Kuhn sees wastewater testing as the backbone of future disease surveillance, and she hopes that eventually we will have sites in every community across the nation. “It’s a cheap, simple, and fast way to identify diseases in a community,” she says. The team recently signed an agreement with the Oklahoma State Department of Health to develop a statewide wastewater surveillance network. “We will have more than 40 locations that we’ll be monitoring, not only for COVID-19 but also to investigate how we can monitor for other diseases caused by food-borne and vector-borne pathogens,” notes Kuhn. The biggest issue that the team faces is working in rural areas where there isn’t an existing community wastewater system. An example of this is homes with septic tanks. This is something that the team is currently considering as they try to find a way to fit their surveillance into different types of sewage systems. 

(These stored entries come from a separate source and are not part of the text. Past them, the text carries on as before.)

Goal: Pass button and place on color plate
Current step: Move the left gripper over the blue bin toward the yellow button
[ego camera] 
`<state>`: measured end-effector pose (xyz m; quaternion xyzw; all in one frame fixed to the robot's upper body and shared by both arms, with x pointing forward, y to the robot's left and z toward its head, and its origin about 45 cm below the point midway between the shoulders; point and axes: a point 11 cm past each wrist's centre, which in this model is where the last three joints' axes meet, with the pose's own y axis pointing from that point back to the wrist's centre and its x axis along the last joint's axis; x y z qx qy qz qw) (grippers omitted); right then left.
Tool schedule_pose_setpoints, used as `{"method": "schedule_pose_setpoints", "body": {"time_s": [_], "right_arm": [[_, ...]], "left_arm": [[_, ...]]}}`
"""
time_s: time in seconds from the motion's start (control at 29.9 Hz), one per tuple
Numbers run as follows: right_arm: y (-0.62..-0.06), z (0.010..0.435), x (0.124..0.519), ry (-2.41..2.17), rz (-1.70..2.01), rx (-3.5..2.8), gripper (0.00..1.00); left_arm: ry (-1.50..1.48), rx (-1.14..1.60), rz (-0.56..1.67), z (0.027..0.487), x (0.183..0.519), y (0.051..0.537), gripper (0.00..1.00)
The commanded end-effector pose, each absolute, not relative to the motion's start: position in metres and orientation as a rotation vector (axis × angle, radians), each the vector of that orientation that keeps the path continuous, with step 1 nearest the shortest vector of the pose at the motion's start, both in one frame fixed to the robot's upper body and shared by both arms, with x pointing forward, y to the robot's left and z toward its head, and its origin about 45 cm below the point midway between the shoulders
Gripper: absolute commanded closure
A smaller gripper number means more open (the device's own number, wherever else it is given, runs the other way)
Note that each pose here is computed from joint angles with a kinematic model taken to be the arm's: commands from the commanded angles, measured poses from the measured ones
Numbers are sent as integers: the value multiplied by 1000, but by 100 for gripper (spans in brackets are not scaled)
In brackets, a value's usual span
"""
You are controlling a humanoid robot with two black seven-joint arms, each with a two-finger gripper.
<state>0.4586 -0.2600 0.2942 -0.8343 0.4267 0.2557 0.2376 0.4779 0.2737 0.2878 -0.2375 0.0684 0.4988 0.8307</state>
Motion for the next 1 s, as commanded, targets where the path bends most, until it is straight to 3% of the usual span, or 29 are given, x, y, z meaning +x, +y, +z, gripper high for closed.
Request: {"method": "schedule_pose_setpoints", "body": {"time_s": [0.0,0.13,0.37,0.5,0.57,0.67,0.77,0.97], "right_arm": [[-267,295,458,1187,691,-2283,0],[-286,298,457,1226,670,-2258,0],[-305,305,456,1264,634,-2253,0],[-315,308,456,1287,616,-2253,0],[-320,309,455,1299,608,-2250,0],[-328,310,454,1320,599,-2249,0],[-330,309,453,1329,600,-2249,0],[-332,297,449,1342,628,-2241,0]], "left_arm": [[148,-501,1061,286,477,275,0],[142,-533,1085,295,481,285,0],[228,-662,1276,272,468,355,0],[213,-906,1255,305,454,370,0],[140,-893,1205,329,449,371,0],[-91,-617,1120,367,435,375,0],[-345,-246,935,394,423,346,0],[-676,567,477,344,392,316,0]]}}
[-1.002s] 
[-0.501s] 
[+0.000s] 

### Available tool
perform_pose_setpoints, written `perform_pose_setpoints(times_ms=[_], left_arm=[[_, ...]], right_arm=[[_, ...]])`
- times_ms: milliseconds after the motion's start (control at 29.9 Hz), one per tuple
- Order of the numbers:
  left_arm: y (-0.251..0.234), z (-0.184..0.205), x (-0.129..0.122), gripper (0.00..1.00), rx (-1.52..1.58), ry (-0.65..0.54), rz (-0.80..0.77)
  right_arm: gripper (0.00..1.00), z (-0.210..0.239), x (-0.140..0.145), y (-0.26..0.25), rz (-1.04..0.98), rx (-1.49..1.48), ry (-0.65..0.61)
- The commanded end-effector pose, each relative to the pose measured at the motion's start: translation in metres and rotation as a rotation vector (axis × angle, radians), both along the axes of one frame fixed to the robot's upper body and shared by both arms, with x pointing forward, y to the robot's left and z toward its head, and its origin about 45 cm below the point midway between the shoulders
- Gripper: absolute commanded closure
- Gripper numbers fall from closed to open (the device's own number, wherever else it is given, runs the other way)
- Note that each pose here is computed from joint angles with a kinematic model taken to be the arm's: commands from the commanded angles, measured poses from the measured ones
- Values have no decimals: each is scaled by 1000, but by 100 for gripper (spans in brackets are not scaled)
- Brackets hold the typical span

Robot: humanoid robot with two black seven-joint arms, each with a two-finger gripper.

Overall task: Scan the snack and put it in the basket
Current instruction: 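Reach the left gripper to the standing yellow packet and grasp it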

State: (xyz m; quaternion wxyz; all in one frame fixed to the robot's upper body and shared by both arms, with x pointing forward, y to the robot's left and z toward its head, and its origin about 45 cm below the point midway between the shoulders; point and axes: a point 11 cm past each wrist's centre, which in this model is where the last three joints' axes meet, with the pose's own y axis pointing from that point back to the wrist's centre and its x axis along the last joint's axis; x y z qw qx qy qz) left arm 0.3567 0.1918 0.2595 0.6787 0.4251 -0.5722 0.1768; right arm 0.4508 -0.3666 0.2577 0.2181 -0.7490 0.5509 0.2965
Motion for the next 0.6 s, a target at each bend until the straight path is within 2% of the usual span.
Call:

As an infectious disease epidemiologist, the pandemic proved to be beneficial for Kuhn and her research. “It was a fantastic opportunity for me to be able to set up the wastewater surveillance and learn how we can use this technology in the future with other diseases as well,’ she says. In many ways, Kuhn credits the pandemic with making the idea of wastewater surveillance more palatable to the general public.

When asked why she chose to study public health, Kuhn vividly recalls sitting in a master’s degree course at the London School of Hygiene and Tropical Medicine and hearing a lecture focused on the interplay between climate change and health in developing countries. “I kind of saw the light with that lecture, and I thought maybe this is something I could do with equations and predictions that could help people,” she says. Kuhn appreciates that her students could have a similar epiphany in the graduate courses that she teaches at the Hudson College of Public Health. In fact, several of her students have been involved in the wastewater surveillance research, and most have used their work as a basis for thesis or practicum projects. “The best part of the work I do is to see the students get excited about my research and experiences,” notes Kuhn. “It makes it all worthwhile.”